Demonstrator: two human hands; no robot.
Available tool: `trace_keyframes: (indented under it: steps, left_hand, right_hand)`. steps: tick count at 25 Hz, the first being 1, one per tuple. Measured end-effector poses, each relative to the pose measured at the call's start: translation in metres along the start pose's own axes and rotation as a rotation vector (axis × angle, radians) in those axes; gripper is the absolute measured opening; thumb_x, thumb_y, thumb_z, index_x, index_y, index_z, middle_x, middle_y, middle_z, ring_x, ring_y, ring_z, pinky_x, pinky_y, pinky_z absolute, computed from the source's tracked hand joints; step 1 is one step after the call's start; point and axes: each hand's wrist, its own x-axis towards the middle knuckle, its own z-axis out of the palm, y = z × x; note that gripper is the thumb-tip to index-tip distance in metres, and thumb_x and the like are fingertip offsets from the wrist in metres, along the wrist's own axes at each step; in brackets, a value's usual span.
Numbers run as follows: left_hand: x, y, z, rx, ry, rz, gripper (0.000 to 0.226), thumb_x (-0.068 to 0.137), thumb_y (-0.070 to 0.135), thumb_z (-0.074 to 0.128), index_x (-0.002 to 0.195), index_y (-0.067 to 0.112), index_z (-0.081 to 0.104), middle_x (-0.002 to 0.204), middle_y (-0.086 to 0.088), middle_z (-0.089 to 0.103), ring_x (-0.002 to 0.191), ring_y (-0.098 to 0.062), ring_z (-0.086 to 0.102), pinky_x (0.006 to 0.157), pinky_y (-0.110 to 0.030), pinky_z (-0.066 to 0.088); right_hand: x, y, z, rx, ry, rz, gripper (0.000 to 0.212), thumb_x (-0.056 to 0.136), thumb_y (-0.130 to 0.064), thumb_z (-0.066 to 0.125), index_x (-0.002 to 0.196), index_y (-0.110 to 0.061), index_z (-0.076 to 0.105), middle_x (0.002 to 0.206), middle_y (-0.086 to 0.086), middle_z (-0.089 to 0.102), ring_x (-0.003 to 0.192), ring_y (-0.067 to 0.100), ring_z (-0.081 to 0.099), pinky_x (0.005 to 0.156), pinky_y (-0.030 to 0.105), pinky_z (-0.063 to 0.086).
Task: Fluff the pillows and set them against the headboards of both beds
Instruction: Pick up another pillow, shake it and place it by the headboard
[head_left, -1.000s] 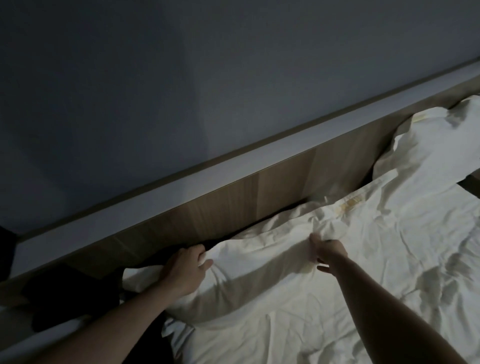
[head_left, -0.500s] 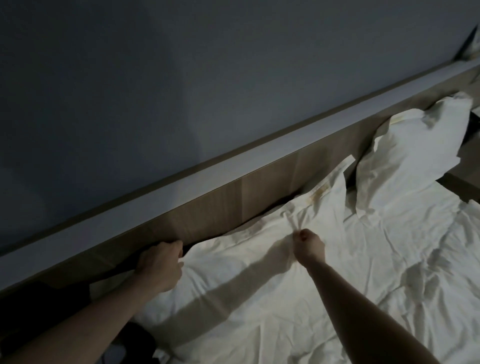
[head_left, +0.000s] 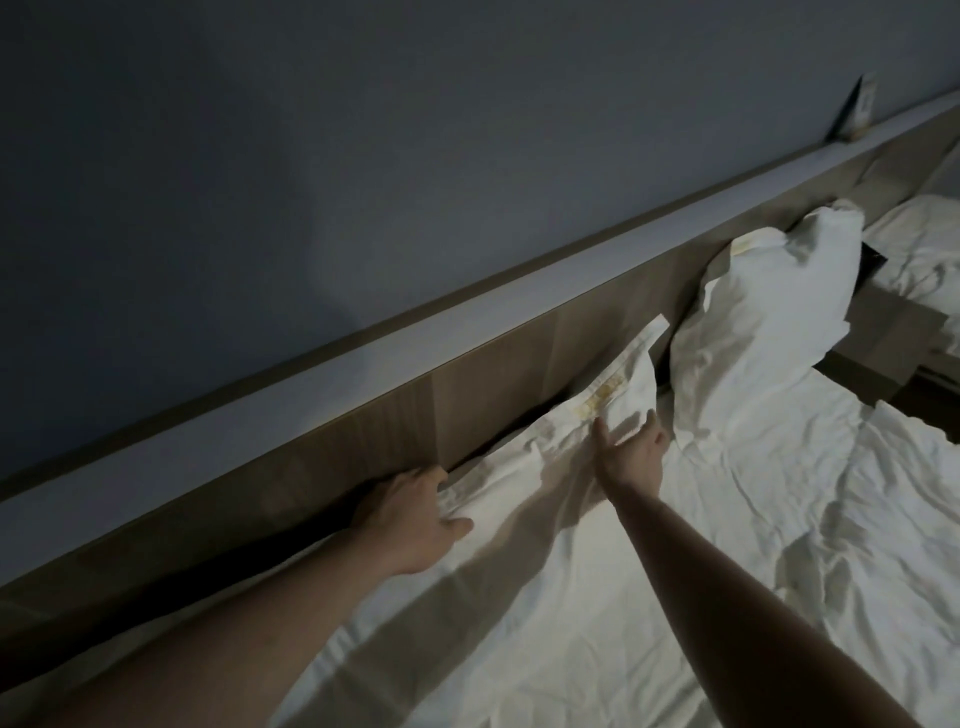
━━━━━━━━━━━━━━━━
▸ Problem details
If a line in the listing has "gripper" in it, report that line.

▸ Worked solution
Available tool: `trace_keyframes: (indented under it: steps, left_hand, right_hand)`. steps: tick count at 25 Hz, the first being 1, one per tuple. Measured end-effector poses, each relative to the pose measured at the call's start: translation in metres along the start pose's own axes and rotation as a rotation vector (axis × angle, radians) in those axes; gripper is the absolute measured opening; thumb_x, thumb_y, thumb_z, index_x, index_y, index_z, middle_x, middle_y, middle_z, ring_x, ring_y, ring_z, pinky_x, pinky_y, pinky_z absolute, computed from the source's tracked hand joints; step 1 is one step after the call's start; point and axes: each hand's wrist, its own x-axis towards the middle knuckle, its own z-axis out of the palm, y = z × x; note that gripper is the thumb-tip to index-tip distance in metres, and thumb_x and the like are fingertip offsets from the wrist in metres, along the wrist's own axes at each step; in brackets, a value's usual span.
Numbers run as follows: left_hand: x, y, z, rx, ry, rz, gripper (0.000 to 0.226), thumb_x (-0.068 to 0.137), thumb_y (-0.070 to 0.135), thumb_z (-0.074 to 0.128), index_x (-0.002 to 0.195), index_y (-0.067 to 0.112), index_z (-0.081 to 0.104), middle_x (-0.002 to 0.204), middle_y (-0.086 to 0.088), middle_z (-0.089 to 0.103), ring_x (-0.002 to 0.191), ring_y (-0.098 to 0.062), ring_z (-0.086 to 0.102), pinky_x (0.006 to 0.157), pinky_y (-0.110 to 0.030), pinky_z (-0.066 to 0.088); right_hand: x, y, z, rx, ry, rz, gripper (0.000 to 0.212), thumb_x (-0.056 to 0.136), thumb_y (-0.130 to 0.064), thumb_z (-0.066 to 0.125), index_x (-0.002 to 0.196), index_y (-0.110 to 0.061), index_z (-0.076 to 0.105), middle_x (0.002 to 0.206), middle_y (-0.086 to 0.086), middle_z (-0.089 to 0.102), ring_x (-0.003 to 0.192), ring_y (-0.067 to 0.100), ring_z (-0.081 to 0.099), pinky_x (0.005 to 0.156), pinky_y (-0.030 to 0.105), pinky_z (-0.063 to 0.086).

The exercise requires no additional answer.